Last year, my wife and I went on a pilgrimage to the Holy Land, which took us through Jordan, Israel, and the West Bank. We started from Amman to one of the places on the River Jordan that is considered one of the possible sites for where John the Baptist baptized Jesus and where His ministry began. Our next stop on the pilgrimage took us to Mount Nebo, where the Lord gave Moses a view of the Holy Land before he died, barred from entering it himself.

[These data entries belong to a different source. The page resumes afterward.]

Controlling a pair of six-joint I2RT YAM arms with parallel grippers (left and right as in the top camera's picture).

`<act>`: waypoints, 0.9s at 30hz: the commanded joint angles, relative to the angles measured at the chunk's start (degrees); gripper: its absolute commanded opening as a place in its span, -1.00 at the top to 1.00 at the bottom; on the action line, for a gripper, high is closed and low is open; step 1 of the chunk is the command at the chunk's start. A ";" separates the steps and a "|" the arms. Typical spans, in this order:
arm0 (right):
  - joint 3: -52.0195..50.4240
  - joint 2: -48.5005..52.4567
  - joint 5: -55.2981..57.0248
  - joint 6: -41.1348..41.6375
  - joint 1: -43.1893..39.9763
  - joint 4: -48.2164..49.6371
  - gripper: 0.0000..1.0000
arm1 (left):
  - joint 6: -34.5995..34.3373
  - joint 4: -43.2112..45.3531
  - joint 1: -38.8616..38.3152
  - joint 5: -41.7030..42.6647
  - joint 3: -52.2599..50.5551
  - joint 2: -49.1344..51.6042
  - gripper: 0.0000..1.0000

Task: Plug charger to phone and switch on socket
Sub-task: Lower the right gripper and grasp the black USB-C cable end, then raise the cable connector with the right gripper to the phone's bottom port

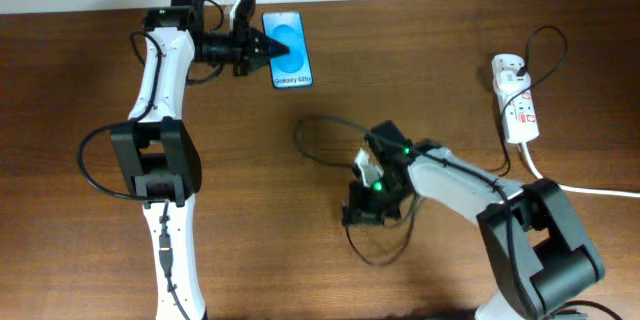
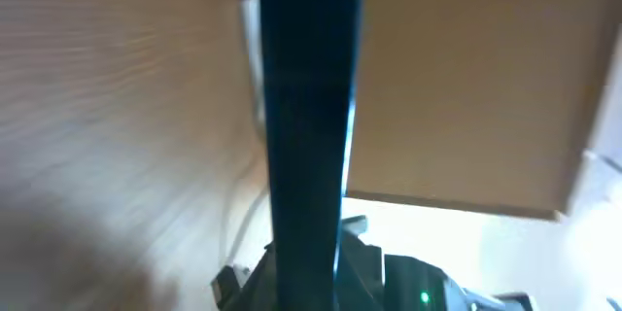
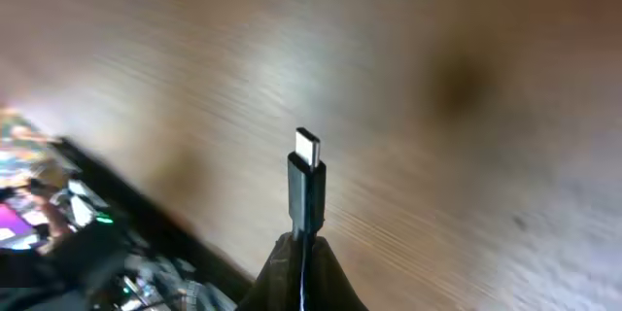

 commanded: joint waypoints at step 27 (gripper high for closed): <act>35.54 -4.63 1.57 -3.89 0.96 -0.76 0.92 | 14.08 -5.73 -3.10 3.37 0.90 -17.00 1.00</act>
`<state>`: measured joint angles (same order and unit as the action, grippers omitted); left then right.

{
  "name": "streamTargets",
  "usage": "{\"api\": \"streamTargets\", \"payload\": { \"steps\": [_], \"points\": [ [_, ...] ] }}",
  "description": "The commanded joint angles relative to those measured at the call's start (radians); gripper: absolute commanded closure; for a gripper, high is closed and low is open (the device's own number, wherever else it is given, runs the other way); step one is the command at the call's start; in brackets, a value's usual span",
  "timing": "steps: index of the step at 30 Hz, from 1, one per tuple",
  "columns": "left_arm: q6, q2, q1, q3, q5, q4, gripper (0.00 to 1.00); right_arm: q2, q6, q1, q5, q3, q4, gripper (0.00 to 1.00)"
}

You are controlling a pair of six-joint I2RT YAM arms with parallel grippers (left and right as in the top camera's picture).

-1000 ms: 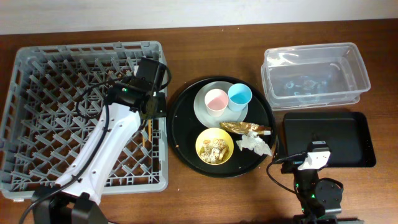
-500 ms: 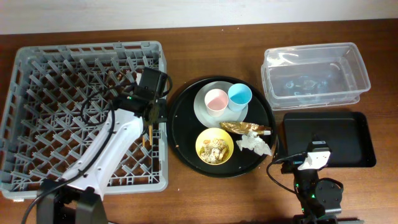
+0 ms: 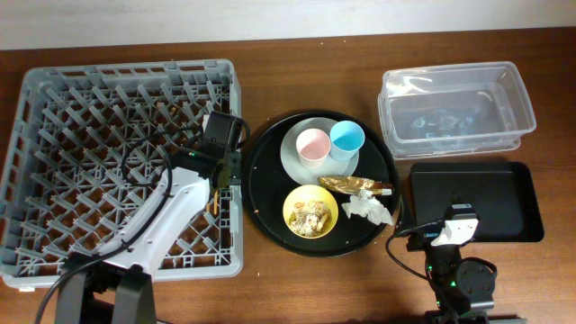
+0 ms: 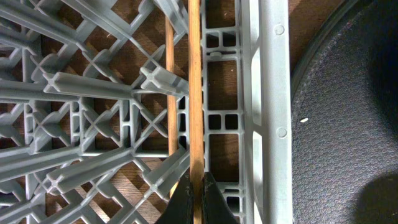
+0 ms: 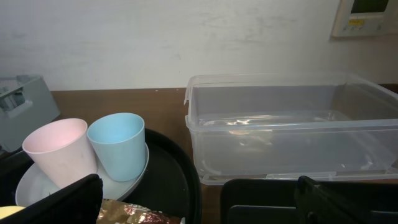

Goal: Sort waste into correct bins and load items into the dishwasher rack
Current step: 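Carry the chopsticks into the dish rack and release with left gripper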

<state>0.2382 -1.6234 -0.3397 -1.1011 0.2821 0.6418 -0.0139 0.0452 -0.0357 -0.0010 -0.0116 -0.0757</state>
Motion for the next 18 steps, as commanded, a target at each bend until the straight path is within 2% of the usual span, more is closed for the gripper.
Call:
{"api": "streamTargets", "payload": {
  "steps": [1,6,7,8,9,10,18],
  "points": [
    [-0.020,0.002,0.003,0.012,0.014,-0.003,0.98,0.005,-0.004,-0.004,0.006,0.006,-0.005,0.01],
    [-0.019,0.002,0.003,0.024,0.014,-0.005,0.98,0.005,-0.004,-0.004,0.006,0.006,-0.005,0.01],
    [-0.019,0.002,0.003,0.024,0.014,-0.006,0.94,0.005,-0.004,-0.004,0.006,0.006,-0.005,0.01],
    [-0.019,0.002,0.003,0.024,0.014,-0.006,0.79,0.005,-0.004,-0.004,0.006,0.006,-0.005,0.01],
    [-0.019,0.002,0.003,0.024,0.014,-0.006,0.70,0.005,-0.004,-0.004,0.006,0.006,-0.005,0.01],
    [-0.019,0.002,0.003,0.024,0.014,-0.006,0.66,0.005,-0.004,-0.004,0.006,0.006,-0.005,0.01],
    [0.008,0.016,0.003,0.012,0.009,-0.006,0.67,0.005,-0.004,-0.004,0.006,0.006,-0.005,0.01]
  ]
}}
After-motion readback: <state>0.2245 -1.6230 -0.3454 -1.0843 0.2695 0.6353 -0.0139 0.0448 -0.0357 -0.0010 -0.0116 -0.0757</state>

Today, Mount Nebo is a popular destination, not just for pilgrims but also for locals. When we visited, dozens of schoolchildren from the West Bank were there with us. The view is nothing short of spectacular, even when haze clouds the view for us more than it did for Moses. I took this photo of the view at the time; our guide told us that after a rain, one can see all the way to Jerusalem, just as in Moses’ day:
Just behind me as I took this picture was a representation of the staff created by the Israelites on God’s order to cure them of the bites of the serpents. (The front-page picture of the staff comes from one of our friends on the same pilgrimage.) Today’s readings connect both of those events in their own way, and is an example of the parallels that Scripture routinely provides between the Old and New Testaments — and this one strikes to the heart of salvation.

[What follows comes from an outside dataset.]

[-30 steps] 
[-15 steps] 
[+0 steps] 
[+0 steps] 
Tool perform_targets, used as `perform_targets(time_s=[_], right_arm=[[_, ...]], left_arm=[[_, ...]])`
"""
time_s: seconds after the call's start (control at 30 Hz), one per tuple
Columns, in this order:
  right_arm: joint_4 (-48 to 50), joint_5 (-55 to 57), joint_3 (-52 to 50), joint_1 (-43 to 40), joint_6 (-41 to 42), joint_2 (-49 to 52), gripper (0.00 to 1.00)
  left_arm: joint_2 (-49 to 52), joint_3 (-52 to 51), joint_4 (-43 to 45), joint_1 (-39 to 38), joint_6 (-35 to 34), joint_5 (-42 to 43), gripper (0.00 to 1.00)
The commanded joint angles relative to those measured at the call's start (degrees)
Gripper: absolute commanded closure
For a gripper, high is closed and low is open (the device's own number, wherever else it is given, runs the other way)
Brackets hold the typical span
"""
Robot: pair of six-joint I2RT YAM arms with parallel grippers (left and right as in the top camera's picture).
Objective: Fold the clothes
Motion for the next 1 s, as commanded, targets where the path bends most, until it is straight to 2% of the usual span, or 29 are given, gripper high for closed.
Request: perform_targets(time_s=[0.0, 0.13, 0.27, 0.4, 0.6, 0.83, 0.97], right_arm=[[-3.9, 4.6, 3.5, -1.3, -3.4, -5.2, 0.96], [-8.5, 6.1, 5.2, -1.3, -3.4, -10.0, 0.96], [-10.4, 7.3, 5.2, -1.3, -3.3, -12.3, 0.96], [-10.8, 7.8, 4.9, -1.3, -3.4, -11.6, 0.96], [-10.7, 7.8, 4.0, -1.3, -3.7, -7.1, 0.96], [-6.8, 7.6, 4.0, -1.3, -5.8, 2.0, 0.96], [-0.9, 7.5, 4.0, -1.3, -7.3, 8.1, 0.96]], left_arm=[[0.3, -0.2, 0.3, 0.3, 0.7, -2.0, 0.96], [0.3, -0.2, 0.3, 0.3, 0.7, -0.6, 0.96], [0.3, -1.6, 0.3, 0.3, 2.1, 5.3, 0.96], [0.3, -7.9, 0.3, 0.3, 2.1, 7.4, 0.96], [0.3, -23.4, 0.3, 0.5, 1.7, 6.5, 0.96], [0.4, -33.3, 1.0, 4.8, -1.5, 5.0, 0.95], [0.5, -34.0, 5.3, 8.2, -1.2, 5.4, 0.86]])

In this case, Jesus makes the connection himself, while disputing with Nicodemus on his mission. Nicodemus came to Jesus as one who saw that Jesus spoke with authority and did wonders that no one else could do, “unless God is with him,” but did not understand what Jesus wanted to do. Jesus tried explaining that He represented a rebirth, one that freed us from our sins and prepared us for eternal life in salvation, but Nicodemus worked in the same context of the Messiah that most of his contemporaries did. They understood the Messiah and salvation as an earthly king and a rebirth of the nation of Israel as an independent nation, not salvation for all who wished it in the afterlife.

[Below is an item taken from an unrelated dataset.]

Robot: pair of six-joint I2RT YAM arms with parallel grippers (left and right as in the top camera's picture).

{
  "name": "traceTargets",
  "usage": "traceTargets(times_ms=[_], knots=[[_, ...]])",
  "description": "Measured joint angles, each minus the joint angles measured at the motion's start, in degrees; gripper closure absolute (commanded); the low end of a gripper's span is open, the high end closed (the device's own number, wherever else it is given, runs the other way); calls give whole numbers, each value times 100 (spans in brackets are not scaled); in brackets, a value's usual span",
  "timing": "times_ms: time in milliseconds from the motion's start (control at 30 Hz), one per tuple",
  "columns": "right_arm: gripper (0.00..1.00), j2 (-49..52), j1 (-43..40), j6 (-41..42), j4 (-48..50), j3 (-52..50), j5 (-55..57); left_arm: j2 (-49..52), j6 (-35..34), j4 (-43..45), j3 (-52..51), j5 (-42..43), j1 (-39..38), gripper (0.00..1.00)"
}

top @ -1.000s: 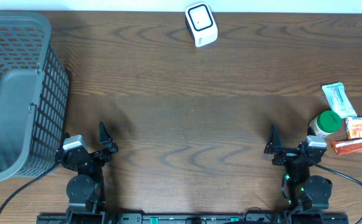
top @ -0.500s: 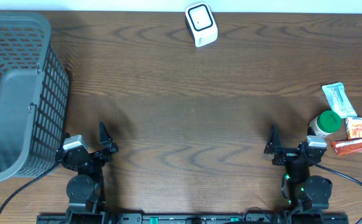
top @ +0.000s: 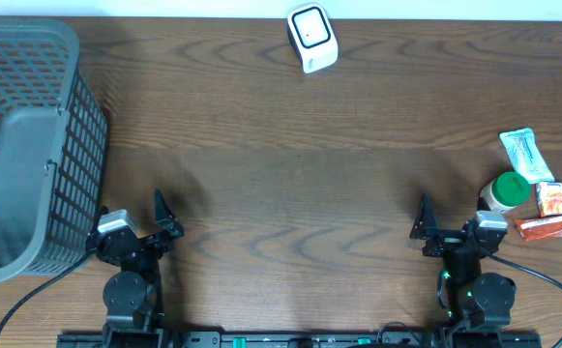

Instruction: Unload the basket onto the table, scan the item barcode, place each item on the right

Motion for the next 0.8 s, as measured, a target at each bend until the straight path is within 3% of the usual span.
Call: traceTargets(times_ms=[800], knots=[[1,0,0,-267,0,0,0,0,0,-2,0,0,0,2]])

That is why Nicodemus could not conceive of the act of being “born anew” (John 3:3) “of water and Spirit,” and why Jesus told him that this failure explained his confusion. Nicodemus sees and hears, but does not take the testimony to heart, because he does not grasp the need for healing and salvation rather than just the temporal woes of a conquered Israel. The problem with Israel isn’t the Romans — it’s sin, and it had been since the Exodus.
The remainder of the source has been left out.